**EXERCISE**: How do the lines below between the ones holding "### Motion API" and "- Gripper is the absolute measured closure", inclusive, read? Give them again exactly, with no other lines.

··· MATERIAL FOR THIS TASK ···

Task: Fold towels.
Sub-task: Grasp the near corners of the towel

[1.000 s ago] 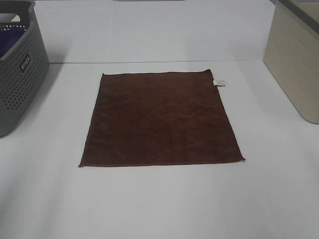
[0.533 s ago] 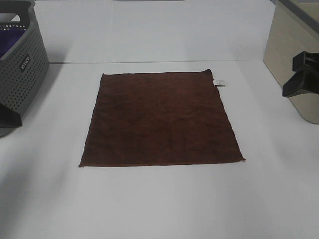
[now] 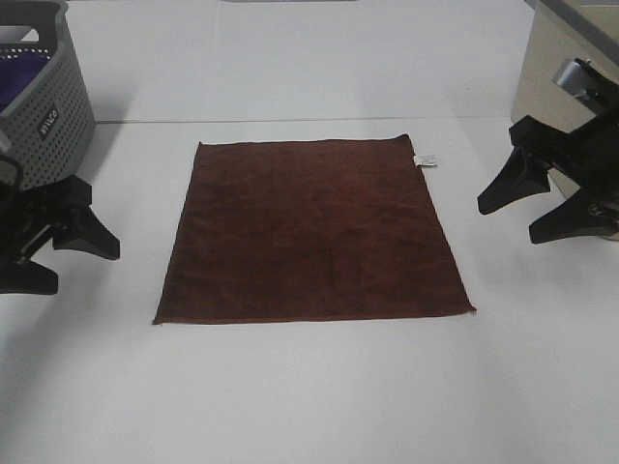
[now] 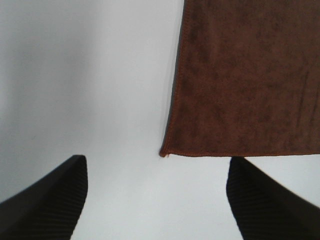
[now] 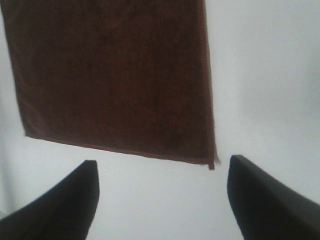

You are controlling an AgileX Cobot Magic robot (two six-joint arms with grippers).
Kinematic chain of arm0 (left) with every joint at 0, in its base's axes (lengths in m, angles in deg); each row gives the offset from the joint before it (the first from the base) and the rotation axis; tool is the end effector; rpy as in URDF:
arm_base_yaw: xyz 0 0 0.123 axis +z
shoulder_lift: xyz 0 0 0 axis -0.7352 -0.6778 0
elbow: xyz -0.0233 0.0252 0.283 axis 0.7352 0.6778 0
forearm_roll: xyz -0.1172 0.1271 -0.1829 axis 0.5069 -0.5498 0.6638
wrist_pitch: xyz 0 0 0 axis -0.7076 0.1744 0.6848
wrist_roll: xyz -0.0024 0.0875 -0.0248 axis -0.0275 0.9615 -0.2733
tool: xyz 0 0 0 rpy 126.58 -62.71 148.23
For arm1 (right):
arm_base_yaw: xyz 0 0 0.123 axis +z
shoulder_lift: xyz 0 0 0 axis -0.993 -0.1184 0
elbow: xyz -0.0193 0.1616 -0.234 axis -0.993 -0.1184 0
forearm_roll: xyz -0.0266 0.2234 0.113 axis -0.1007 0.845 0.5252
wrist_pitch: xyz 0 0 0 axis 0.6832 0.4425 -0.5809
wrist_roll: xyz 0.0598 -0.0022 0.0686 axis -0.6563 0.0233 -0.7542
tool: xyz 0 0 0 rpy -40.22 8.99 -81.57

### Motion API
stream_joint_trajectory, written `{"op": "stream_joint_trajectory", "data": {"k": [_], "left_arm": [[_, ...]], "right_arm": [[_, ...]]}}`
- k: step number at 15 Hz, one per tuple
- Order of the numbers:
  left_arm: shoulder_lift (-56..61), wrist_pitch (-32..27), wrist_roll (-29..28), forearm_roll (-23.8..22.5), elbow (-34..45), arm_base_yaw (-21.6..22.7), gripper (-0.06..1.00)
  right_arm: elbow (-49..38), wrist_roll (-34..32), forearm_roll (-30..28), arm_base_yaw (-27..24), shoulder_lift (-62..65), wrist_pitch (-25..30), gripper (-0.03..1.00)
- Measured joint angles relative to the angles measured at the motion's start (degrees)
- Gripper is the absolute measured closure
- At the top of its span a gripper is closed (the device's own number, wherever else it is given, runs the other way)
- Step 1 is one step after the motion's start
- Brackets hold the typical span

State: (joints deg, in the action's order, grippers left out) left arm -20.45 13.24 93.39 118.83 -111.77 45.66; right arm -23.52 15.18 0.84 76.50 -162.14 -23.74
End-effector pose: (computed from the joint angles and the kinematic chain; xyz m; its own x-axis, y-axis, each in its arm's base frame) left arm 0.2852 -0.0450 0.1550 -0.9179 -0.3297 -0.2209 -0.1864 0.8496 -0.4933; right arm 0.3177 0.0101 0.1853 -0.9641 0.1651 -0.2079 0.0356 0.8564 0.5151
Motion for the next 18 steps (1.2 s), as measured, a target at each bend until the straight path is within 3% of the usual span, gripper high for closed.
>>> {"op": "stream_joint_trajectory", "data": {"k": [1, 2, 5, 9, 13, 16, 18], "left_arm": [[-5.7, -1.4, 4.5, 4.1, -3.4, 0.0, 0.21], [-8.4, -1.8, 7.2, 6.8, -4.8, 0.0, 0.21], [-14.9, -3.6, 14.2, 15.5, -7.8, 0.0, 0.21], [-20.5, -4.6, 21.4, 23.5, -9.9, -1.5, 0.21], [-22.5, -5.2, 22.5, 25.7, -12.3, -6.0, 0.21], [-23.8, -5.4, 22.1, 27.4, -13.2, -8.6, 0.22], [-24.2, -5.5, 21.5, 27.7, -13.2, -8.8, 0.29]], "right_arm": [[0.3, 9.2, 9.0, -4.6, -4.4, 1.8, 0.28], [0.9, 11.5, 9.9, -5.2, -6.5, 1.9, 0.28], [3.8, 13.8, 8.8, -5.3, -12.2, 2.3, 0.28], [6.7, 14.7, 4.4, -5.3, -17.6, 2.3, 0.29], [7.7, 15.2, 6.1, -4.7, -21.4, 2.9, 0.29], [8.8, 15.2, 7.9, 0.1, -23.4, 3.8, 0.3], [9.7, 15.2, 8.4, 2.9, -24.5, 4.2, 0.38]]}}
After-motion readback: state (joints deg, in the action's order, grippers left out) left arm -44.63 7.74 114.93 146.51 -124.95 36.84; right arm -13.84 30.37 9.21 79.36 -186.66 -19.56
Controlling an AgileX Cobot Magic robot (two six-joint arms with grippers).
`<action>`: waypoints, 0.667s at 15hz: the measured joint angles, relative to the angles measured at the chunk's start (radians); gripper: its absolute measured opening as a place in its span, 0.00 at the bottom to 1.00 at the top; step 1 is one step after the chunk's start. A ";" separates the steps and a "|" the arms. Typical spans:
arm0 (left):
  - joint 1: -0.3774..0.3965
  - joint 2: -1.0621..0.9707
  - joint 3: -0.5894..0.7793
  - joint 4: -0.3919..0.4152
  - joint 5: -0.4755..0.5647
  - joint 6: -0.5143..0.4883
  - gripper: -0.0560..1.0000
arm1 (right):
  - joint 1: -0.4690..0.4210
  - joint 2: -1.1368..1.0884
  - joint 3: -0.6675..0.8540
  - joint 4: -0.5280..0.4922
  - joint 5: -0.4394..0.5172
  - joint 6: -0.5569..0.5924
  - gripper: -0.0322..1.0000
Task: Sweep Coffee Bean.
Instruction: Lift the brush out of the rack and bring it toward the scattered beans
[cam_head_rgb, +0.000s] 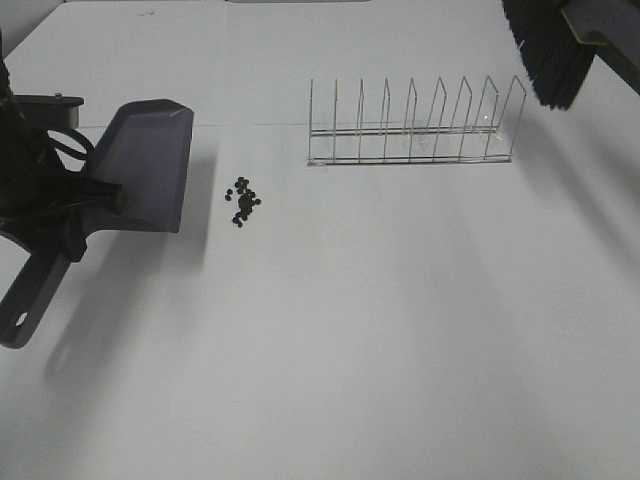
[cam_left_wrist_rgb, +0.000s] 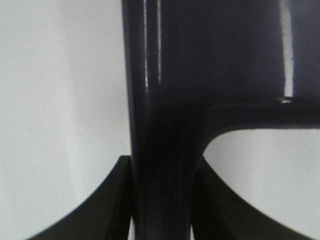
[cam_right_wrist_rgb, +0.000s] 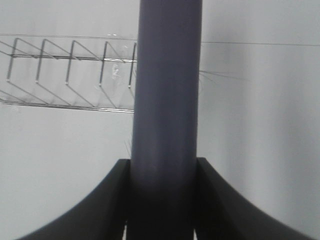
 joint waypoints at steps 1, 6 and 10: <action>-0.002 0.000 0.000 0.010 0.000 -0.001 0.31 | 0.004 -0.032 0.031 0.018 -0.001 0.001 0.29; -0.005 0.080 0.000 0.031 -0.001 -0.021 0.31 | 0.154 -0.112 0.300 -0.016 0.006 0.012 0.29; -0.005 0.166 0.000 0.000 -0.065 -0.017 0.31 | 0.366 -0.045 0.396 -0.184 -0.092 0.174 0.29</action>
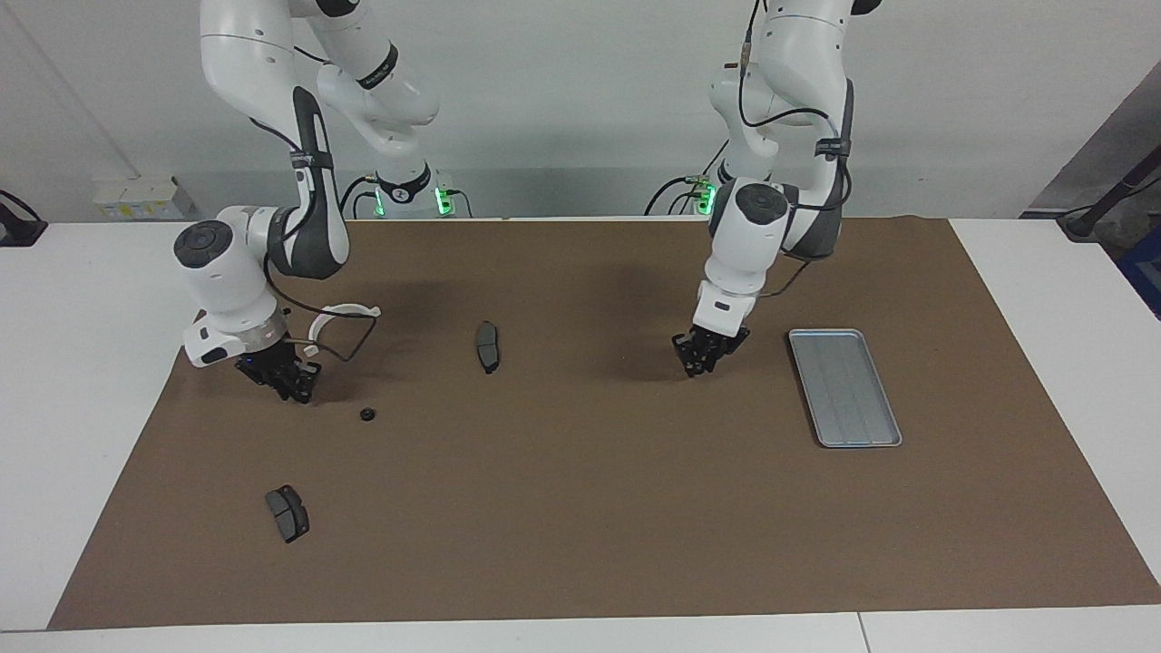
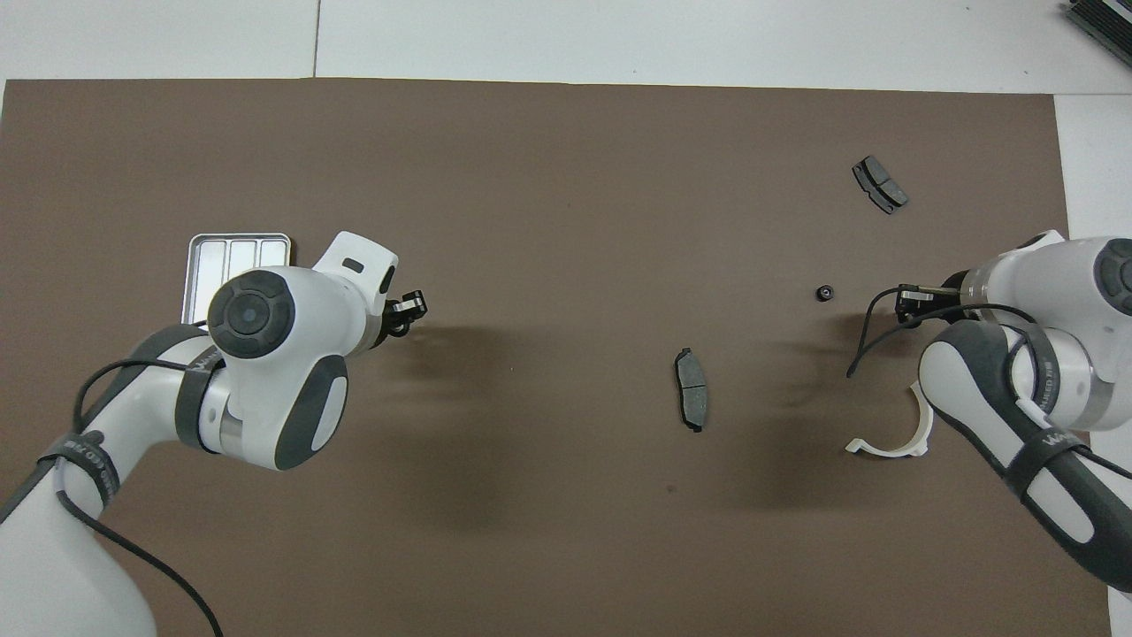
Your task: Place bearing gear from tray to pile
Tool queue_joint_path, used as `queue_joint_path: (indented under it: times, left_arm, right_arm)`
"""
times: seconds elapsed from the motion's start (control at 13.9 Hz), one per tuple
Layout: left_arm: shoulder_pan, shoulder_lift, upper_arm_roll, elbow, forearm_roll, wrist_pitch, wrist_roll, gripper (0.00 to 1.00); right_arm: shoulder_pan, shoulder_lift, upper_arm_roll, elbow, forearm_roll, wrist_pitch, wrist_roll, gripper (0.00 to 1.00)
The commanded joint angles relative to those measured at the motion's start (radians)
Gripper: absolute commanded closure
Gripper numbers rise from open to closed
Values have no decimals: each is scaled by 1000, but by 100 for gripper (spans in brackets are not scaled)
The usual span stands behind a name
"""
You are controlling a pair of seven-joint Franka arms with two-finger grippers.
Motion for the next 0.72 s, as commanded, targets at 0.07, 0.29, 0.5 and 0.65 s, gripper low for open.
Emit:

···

**WRITTEN RESPONSE**:
### Motion API
stream_joint_trajectory, written `{"op": "stream_joint_trajectory", "data": {"k": [_], "left_arm": [[_, ...]], "right_arm": [[_, ...]]}}`
- k: step number at 15 Hz, one per tuple
- Order of the numbers:
  left_arm: shoulder_lift (-56..61), wrist_pitch (-32..27), wrist_roll (-29..28), forearm_roll (-23.8..22.5), elbow (-34..45), arm_base_yaw (-21.6..22.7), gripper (-0.06..1.00)
  right_arm: elbow (-49..38), wrist_roll (-34..32), forearm_roll (-30..28), arm_base_yaw (-27..24), shoulder_lift (-62..65), wrist_pitch (-25..30), gripper (-0.03..1.00)
- Measured joint angles relative to the angles measured at the motion's start (degrees)
- Gripper is the absolute measured closure

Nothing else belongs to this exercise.